PREVENTING PARASITES IN YOUR HORSE

horse parasites can be confronted with a well-planned horse deworming schedule that incorporates a variety of quality horse wormers, horse wormers but are an invaluable aid to help kill the parasites that manage to infect your horse, our ultimate goal must be adequate monitoring of parasite prevention practices to minimize the number of parasites that make your horse.

Clean maintaining stable

Maintaining a high level of cleanliness in their stable is one of the most important pest prevention measures you can take. Horse parasites thrive in dirt-covered, made of moisture, so be sure to clean manure each post at least once a day and keep plenty of clean, dry chips in hand. It may be useful to thoroughly disinfect each post once a week as well.

Keep food off the floor

Since the soil is a primary source for parasites is important to keep the mouth of his horse outside as much as possible. Place a rack of hay on the wall since your horse can eat most of their hay in a clean, upright. Make sure that any food or grain is served in a bucket of grain, preferably one that attaches to a square corner instead of one sitting on the floor and may be expelled again.

The additional benefit to keep food off the floor is a dirt horse also eat less.

Keep grass Cleaning

Try not to allow the manure to accumulate in pastures, providing a first condition of life of the parasites of the horse. It's a good idea to take a rake of mud and grass clean the manure once a week.

Turn Your Pastures

Parasites thrive in areas that are overcrowded and overused, so if you have room to rotate pastures tests every two weeks. By not allowing the use of a prairie occasionally best elements residing kill any parasites.
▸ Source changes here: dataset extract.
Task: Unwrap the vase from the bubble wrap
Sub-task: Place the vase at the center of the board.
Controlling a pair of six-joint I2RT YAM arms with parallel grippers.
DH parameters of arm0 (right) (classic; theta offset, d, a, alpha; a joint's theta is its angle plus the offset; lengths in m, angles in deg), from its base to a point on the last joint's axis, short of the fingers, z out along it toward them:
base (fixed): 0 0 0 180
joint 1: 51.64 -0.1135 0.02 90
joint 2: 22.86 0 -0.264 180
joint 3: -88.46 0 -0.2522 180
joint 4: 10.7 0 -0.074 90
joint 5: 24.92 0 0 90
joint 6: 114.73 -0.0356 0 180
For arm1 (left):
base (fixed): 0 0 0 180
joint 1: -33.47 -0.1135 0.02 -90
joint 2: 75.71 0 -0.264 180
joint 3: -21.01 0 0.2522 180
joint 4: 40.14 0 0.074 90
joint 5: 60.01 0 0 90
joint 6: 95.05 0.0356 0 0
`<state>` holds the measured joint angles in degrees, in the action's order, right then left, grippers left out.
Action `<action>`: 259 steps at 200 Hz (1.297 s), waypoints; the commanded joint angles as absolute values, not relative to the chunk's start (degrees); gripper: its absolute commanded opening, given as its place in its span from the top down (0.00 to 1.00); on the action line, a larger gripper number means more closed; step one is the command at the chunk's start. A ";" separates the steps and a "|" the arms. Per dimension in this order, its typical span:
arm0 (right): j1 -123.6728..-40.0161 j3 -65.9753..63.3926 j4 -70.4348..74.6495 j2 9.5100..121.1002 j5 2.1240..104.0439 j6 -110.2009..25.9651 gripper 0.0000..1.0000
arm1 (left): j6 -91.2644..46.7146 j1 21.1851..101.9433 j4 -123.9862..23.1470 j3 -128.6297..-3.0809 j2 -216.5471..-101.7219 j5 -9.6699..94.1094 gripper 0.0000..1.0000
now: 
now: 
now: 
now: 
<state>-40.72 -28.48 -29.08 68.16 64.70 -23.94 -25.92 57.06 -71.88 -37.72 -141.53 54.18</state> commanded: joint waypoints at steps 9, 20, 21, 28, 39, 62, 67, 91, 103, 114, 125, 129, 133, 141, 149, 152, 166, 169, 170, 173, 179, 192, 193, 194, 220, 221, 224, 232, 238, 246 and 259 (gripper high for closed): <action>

Wet grasslands are a problem

Horse parasites thrive in wet conditions, so that horses are much more vulnerable when they are grazing in the wet fields. Consider the possibility of keeping young horses in a meadow with a pile of hay in such conditions.

Isolate new arrivals

Do not enter a horse back to his flock until it has been the subject of a deworming program. Since all horses are presumably kept in a fund horse deworming schedule, the newcomers who have not been cleaned can be a major contributor to an infestation of parasites.

The above tips will not guarantee your equine partner is a complete protection against parasites on horseback, so that should not be used in place of horse wormers. That said, if you own one horse and its environment is kept clean and sanitary then you can probably worm less frequently than normal frequency recommended.